Task requirements
Your answer must be the lines from the one containing "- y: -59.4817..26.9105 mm" through the last line below, copied exactly, with no pictures.

BEGIN

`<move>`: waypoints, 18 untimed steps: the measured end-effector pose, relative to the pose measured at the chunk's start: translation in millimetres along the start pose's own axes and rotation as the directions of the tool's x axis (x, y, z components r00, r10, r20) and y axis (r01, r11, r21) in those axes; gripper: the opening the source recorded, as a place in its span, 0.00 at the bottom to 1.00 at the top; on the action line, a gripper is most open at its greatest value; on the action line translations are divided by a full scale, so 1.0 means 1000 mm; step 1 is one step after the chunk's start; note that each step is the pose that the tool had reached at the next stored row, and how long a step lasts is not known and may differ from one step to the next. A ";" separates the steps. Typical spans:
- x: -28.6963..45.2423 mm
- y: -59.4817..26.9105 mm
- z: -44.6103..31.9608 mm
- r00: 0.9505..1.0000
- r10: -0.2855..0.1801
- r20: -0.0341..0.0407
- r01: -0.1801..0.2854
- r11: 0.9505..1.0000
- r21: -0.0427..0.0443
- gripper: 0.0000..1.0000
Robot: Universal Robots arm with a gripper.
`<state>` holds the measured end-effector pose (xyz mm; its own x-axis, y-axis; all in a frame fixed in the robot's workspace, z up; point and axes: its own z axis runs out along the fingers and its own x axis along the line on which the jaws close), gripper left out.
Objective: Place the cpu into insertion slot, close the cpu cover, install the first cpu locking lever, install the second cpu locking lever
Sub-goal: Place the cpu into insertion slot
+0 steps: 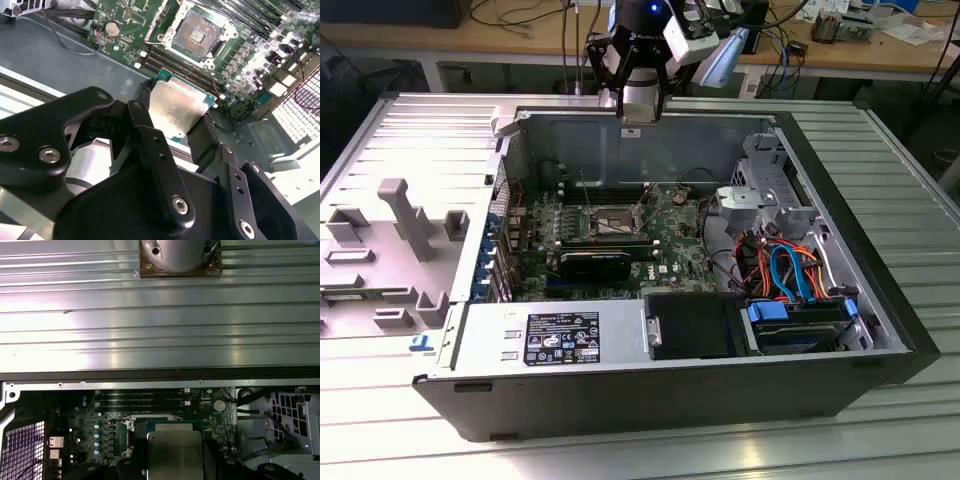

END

Exercise answer
- y: -59.4817..26.9105 mm
- z: -44.6103..31.9608 mm
- r00: 0.9505..1.0000
- r10: -0.2855..0.1801
- r20: -0.0341..0.0407
- r01: -0.1801..0.2854
- r11: 0.9505..1.0000
- r21: -0.0427..0.0443
- gripper: 0.0000..1.0000
Robot: Universal Robots arm with a gripper.
`<state>` holds the measured end-effector pose (xyz mm; its own x-axis, y-axis; all in a frame fixed in the robot's workspace, z up; point and axes: its own z axis runs out along the fingers and its own x axis along the line on which the jaws close), gripper left out.
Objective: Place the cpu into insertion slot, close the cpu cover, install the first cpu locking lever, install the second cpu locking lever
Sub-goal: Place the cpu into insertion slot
+0 steps: 

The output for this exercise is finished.